5. If the cough persists for several days, it is advisable to start taking expectorant and thinning medications - bromhexine, licorice root syrup, Muciltin, amber, and others.
6. From the first days of the disease, a viral infection should begin taking antiviral drugs - interferon, anaferon, viferon. Children up to a year, these drugs are prescribed in the form of candles.

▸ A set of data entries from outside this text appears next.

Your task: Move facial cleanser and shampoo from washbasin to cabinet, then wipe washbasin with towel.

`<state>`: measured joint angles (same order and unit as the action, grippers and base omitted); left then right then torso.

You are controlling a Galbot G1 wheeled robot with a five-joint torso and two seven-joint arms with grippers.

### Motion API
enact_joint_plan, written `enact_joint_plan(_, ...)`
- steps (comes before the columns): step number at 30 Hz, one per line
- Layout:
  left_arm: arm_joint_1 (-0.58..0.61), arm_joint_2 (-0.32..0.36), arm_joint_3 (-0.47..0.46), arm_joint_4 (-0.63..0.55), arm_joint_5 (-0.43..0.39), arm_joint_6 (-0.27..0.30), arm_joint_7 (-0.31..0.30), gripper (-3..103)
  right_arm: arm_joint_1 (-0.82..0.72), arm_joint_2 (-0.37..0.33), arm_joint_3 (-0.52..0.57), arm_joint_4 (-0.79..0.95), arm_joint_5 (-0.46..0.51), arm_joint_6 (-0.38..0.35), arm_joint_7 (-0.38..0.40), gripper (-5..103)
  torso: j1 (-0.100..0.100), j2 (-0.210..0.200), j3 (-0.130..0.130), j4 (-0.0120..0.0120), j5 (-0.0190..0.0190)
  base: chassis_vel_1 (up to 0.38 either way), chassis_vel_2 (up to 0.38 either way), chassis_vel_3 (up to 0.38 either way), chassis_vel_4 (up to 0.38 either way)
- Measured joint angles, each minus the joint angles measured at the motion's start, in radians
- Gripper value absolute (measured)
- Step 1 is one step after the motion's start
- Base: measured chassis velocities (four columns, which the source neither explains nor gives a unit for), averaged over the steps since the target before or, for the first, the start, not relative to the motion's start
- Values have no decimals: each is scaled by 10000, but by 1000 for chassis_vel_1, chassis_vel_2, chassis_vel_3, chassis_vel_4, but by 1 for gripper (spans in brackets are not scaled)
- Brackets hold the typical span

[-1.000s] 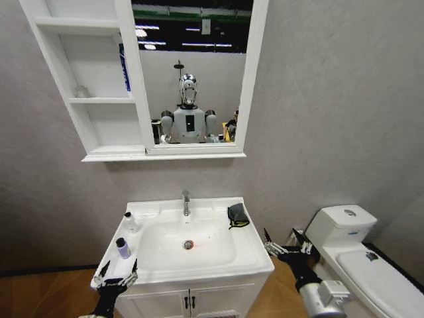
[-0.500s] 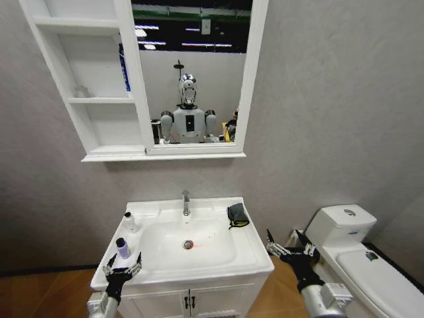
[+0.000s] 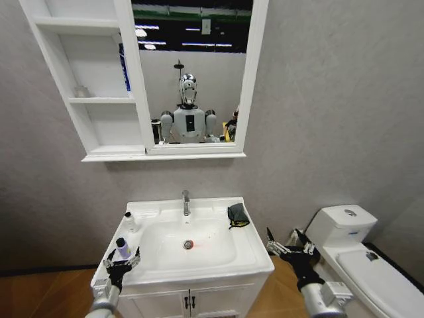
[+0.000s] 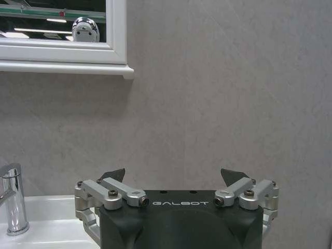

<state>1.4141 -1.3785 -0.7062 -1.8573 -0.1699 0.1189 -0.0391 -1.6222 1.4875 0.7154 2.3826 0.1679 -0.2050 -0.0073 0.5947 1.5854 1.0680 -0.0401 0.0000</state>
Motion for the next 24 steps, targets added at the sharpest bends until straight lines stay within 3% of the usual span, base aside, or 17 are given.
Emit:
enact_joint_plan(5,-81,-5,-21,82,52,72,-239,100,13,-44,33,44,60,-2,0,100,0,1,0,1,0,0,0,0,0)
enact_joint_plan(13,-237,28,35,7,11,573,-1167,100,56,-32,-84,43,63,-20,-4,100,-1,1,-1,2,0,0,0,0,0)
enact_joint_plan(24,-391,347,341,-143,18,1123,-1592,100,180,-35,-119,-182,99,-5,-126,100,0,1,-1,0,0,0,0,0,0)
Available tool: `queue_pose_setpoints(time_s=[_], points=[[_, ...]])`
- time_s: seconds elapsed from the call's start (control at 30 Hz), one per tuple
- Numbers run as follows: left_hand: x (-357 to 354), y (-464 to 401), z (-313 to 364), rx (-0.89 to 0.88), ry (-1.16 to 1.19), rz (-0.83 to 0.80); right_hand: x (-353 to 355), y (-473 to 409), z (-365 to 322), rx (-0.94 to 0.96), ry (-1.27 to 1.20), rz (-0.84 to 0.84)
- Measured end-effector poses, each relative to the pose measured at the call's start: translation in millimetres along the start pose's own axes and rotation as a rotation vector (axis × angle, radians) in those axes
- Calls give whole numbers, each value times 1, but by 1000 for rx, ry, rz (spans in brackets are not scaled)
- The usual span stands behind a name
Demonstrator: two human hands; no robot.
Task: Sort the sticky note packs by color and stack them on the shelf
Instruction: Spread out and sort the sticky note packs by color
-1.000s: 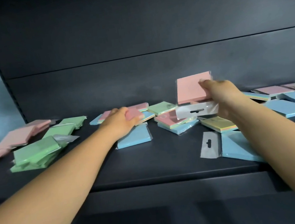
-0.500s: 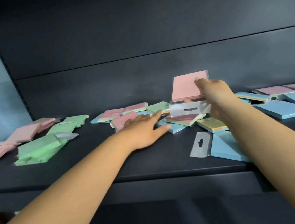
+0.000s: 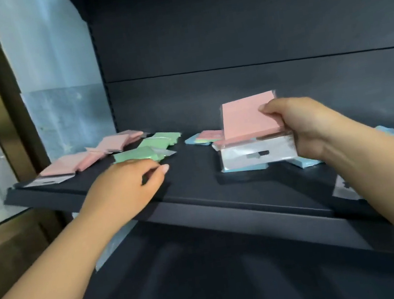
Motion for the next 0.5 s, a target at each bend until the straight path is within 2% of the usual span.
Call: queue_pose_setpoints(time_s=[0.1,0.27,0.37,0.5], points=[[21,12,-41,-74,-31,99,-54,18,4,-28,-33,-90],[41,20,-129,-118,-44,91,-165,35,31,-113,-66,-192],[50,17,-181,-122,-13,114,-235,33,42,-125,-88,-180],[55,9,-243,-67,63,124,-315,18,60,-112,-59,-83]])
Point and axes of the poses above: each hand's wrist, its own y-axis away from the middle knuckle, its own x-axis out of the back of the hand, z = x × y, the point moved 4 cm from there along -y, towards the middle knuckle, and after that the axes turned 15 degrees about z, right-handed, at the moved point
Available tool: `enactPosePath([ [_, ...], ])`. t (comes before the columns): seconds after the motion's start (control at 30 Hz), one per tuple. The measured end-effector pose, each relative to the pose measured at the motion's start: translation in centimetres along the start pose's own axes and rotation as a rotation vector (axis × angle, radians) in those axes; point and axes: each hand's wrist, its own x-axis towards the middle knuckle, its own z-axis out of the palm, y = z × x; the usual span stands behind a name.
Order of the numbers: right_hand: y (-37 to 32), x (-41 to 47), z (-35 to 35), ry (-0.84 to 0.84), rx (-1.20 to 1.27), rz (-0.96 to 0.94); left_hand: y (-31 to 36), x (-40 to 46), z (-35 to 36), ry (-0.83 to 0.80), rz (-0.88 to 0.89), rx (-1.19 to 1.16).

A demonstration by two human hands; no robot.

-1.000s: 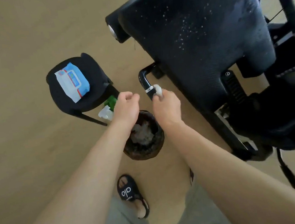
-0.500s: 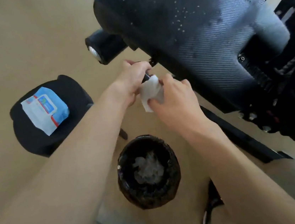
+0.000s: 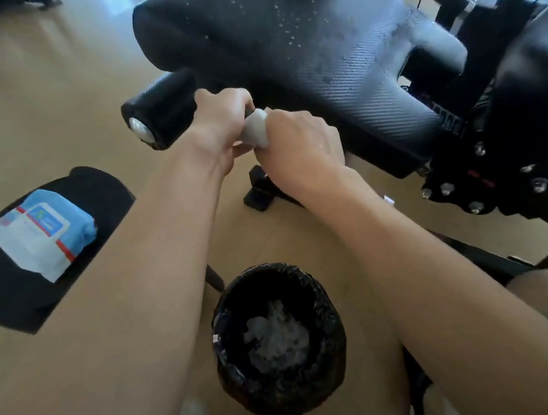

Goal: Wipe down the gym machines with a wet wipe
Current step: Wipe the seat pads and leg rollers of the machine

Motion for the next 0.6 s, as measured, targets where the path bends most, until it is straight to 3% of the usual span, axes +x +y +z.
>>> enactPosePath([
  [0.17,3.8,-4.1,0.2,0.066,-0.1,0.023,-0.1,0.3,-0.3,-0.036,0.011,-0.033],
  [0.33,7.8,-8.6,-0.1,0.0,-0.167,0.102,-0.5,0.6,0.0,0.014,0.043,-0.039],
  [0.43,7.8,-7.6,-0.6,-0.099,-0.131,0.112,-0.5,0.7,0.3,0.039,0.043,-0.032],
  [0.6,4.5,-1.1,-2.3,-0.429,0.24,0.095,-0.4,0.8,0.3,0.056,0.048,-0.021],
])
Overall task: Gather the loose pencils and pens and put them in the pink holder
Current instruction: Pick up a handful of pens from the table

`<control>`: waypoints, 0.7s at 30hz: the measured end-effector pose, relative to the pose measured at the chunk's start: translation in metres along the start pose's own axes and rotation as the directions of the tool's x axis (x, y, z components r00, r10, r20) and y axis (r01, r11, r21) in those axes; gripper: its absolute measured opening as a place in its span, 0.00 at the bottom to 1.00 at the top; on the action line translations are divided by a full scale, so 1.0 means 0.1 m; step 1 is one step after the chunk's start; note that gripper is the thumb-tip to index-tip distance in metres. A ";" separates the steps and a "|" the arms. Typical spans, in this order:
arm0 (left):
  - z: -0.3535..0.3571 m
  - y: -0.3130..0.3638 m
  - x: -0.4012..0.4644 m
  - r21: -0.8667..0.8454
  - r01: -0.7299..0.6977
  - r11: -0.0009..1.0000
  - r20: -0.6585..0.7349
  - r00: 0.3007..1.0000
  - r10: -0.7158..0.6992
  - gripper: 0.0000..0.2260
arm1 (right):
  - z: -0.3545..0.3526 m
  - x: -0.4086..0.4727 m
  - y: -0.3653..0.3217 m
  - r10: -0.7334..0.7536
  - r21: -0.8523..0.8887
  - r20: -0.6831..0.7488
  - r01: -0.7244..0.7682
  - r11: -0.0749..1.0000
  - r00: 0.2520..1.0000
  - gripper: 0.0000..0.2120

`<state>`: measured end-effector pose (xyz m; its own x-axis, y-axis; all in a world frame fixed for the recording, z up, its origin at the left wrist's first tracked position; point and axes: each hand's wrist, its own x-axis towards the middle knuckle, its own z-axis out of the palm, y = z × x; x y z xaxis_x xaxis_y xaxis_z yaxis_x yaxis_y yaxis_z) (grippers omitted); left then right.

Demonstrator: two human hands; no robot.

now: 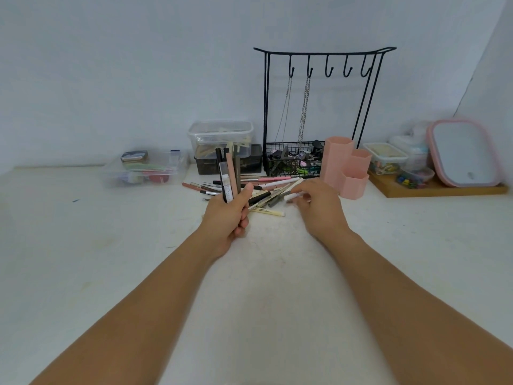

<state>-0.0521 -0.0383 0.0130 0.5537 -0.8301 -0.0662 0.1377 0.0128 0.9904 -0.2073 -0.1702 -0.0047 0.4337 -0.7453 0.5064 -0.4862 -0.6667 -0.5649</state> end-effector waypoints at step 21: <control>0.02 -0.02 -0.07 0.101 -0.123 0.987 0.263 0.960 0.093 0.14 | -0.11 -0.18 -0.75 0.138 0.799 0.248 -0.283 0.530 0.959 0.05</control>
<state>-0.0582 -0.0336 0.0113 0.3284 -0.9426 0.0604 -0.0147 0.0588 0.9982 -0.1871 -0.1068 0.0353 0.5369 -0.8071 0.2457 0.2258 -0.1431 -0.9636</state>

7. If the symptoms do not go away in a few days and the body temperature keeps high, it can evidence of the attachment of a bacterial infection and the need to initiate antibiotic treatment, which can prescribe only a doctor.
Prevention of ARVI
Specific prophylaxis of ARVI in children is still not developed and, in order to avoid infection and quickly get rid of clinical manifestations of infection, it is necessary to follow the rules of personal hygiene, to avoid accumulation of people, hypothermia and to increase protective forces organism. The best prevention of any infections in children is good immunity, and for this it is necessary to carry out the tempering of the child, to monitor his health and proper nutrition.
Symptoms of ARVI in children
If once doctors from all over the world come together to an international consultation to determine the list of the most common diseases, this list will most likely be headed by a "banal ARVI". But is it as banal as it often seems to us?

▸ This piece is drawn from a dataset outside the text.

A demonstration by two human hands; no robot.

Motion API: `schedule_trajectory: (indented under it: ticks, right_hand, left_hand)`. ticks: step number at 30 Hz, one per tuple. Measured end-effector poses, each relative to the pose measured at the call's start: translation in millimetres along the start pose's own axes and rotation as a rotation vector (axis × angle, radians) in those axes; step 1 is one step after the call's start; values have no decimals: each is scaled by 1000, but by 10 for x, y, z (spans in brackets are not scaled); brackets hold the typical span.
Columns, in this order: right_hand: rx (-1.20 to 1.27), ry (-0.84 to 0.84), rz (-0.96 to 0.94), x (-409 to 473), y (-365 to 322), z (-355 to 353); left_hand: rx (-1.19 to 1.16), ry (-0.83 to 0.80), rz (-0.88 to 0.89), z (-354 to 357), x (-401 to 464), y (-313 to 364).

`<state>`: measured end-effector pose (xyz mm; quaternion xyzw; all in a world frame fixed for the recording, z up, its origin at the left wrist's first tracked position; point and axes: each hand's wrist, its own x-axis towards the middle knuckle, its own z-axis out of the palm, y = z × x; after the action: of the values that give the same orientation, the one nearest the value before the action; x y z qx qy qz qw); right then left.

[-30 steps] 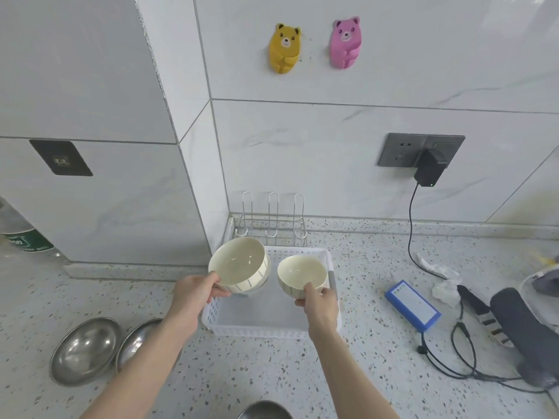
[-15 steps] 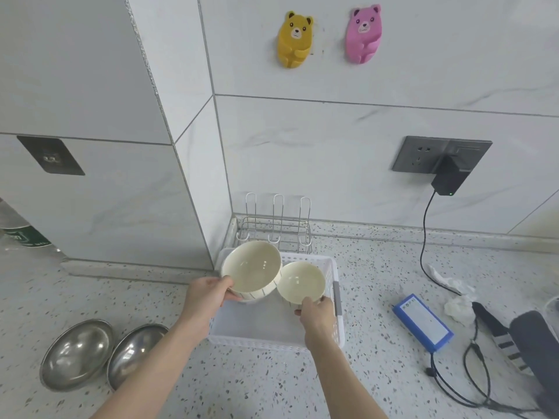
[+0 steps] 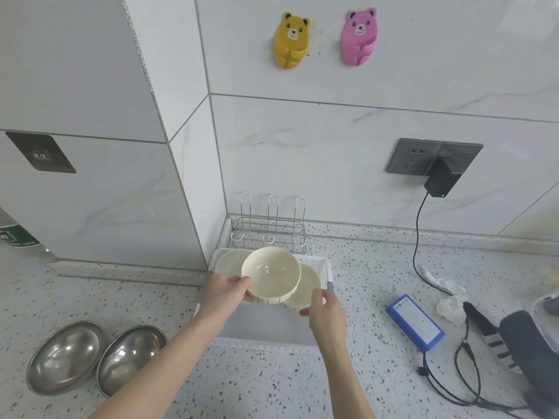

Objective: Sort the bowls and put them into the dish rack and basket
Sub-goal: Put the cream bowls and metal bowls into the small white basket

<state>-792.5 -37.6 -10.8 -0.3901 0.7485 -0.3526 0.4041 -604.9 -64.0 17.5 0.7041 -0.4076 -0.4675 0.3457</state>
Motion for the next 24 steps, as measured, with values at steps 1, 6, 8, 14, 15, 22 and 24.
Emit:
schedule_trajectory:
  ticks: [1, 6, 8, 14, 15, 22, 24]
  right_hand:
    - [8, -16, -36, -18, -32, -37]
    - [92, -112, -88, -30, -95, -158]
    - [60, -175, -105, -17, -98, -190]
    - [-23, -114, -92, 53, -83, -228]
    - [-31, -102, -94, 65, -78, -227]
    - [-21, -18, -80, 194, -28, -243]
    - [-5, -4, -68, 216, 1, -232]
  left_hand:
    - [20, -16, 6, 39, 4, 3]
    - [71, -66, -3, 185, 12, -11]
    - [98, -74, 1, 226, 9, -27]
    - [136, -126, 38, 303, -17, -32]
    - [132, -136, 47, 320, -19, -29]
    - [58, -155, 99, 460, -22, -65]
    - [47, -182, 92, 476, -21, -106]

When a child falls ill with ARVI for real, the prevalence of this disease for some reason does not greatly console the home. Consider the main signs of ARVI in children.What is ARVI?

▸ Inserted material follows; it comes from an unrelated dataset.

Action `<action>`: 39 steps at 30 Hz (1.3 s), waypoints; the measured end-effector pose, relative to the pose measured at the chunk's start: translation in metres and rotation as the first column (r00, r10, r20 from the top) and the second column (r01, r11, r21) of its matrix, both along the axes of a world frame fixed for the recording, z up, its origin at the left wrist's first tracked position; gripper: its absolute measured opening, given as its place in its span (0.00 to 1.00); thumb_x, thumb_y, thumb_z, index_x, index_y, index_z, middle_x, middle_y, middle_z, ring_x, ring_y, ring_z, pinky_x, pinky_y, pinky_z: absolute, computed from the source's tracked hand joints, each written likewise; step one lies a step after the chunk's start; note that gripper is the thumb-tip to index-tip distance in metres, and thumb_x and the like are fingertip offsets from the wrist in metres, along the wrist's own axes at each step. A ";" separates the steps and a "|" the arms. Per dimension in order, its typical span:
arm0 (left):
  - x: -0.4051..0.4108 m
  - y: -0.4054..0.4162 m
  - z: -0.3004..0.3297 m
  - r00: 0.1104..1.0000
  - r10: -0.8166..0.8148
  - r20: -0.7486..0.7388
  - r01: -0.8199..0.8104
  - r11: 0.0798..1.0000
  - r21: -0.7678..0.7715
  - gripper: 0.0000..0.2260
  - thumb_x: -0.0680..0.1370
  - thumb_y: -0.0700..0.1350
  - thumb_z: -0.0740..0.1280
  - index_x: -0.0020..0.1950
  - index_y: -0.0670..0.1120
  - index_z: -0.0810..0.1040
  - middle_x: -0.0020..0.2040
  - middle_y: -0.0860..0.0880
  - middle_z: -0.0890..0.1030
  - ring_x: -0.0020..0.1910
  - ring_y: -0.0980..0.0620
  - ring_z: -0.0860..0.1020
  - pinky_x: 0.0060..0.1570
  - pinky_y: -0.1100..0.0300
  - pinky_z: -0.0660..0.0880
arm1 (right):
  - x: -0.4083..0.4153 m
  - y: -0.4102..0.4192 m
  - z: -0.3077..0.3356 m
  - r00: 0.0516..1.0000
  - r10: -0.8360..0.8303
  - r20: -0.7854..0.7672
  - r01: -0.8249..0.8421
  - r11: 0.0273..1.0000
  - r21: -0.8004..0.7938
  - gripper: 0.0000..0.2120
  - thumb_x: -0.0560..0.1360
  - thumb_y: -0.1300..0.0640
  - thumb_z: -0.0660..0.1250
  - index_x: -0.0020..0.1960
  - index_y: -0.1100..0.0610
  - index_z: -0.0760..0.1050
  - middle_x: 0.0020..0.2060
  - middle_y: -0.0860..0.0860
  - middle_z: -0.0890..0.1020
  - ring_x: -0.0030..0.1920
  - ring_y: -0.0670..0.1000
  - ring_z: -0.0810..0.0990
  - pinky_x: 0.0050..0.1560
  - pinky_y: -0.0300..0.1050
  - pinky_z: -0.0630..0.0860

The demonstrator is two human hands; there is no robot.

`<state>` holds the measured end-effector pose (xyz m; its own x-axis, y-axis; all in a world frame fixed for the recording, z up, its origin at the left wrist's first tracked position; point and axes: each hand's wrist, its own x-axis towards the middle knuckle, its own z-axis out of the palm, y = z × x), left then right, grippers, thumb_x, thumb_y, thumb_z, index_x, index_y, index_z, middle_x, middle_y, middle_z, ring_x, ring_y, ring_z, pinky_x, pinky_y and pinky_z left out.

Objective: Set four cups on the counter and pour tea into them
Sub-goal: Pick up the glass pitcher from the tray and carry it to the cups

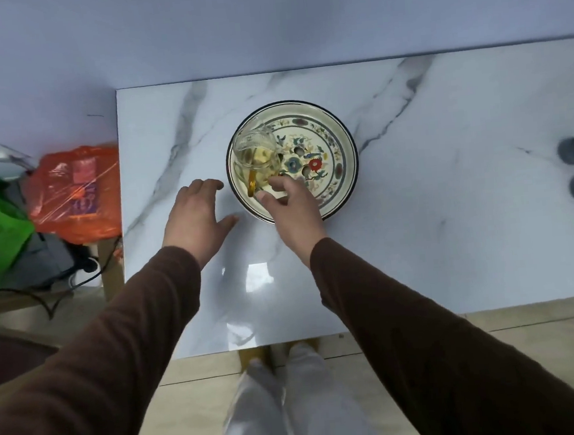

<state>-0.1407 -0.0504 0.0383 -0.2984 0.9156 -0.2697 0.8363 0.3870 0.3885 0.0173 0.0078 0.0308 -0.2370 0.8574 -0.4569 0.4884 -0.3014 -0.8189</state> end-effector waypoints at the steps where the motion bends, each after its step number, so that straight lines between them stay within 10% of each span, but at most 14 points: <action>1: -0.004 0.004 -0.003 1.000 -0.012 0.000 0.012 1.000 0.003 0.26 0.73 0.51 0.72 0.68 0.45 0.71 0.62 0.44 0.76 0.63 0.42 0.71 0.62 0.50 0.70 | -0.007 0.000 -0.004 1.000 -0.019 -0.014 0.018 1.000 -0.013 0.18 0.77 0.48 0.67 0.65 0.52 0.75 0.61 0.48 0.75 0.55 0.48 0.77 0.62 0.51 0.75; 12: -0.026 0.035 -0.030 0.993 -0.114 0.030 0.113 0.993 0.034 0.23 0.73 0.50 0.71 0.67 0.47 0.72 0.60 0.45 0.76 0.61 0.43 0.71 0.58 0.52 0.70 | -0.063 -0.001 -0.030 0.935 -0.336 -0.117 0.320 0.938 -0.134 0.12 0.77 0.49 0.68 0.54 0.57 0.80 0.54 0.55 0.81 0.56 0.53 0.79 0.62 0.54 0.75; 20: -0.025 0.040 -0.034 0.992 -0.120 0.039 0.118 0.992 0.033 0.24 0.73 0.50 0.71 0.67 0.46 0.72 0.61 0.45 0.76 0.62 0.43 0.71 0.59 0.51 0.70 | -0.061 -0.001 -0.036 0.848 -0.478 -0.226 0.430 0.873 -0.231 0.09 0.83 0.54 0.60 0.45 0.53 0.75 0.37 0.48 0.78 0.34 0.45 0.76 0.39 0.41 0.74; 39: 0.110 0.038 0.065 0.909 -0.417 0.012 0.416 0.908 0.048 0.29 0.70 0.46 0.73 0.69 0.43 0.71 0.62 0.42 0.75 0.63 0.40 0.71 0.62 0.49 0.69 | 0.143 -0.043 0.073 0.944 -0.330 0.009 0.327 0.938 0.111 0.12 0.82 0.54 0.55 0.43 0.58 0.68 0.33 0.48 0.69 0.35 0.49 0.67 0.39 0.47 0.64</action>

ARVI - acute respiratory viral infection - a disease of the upper respiratory tract, which is transmitted by airborne droplets. That is, when kissing, when using shared dishes, in closed, not enough ventilated rooms. Both the flu and rhinovirus infections, infections accompanied by catarrhal symptoms (reddening of the throat, runny nose, cough) are referred to SARS.
Symptoms of ARVI in children
Usually acute respiratory disease begins with "harmless sneezes". As a result of getting the infection on the nasal mucosa, the baby's body seeks to eliminate the enemy. Further this process is strengthened and a sniff is added to sneezing. Along with mucus, an unwanted virus must leave the body. (Therefore, it is so important to replenish the supplies of fluid in the body in time, without it the child can not cope and the virus can become the master of the situation.)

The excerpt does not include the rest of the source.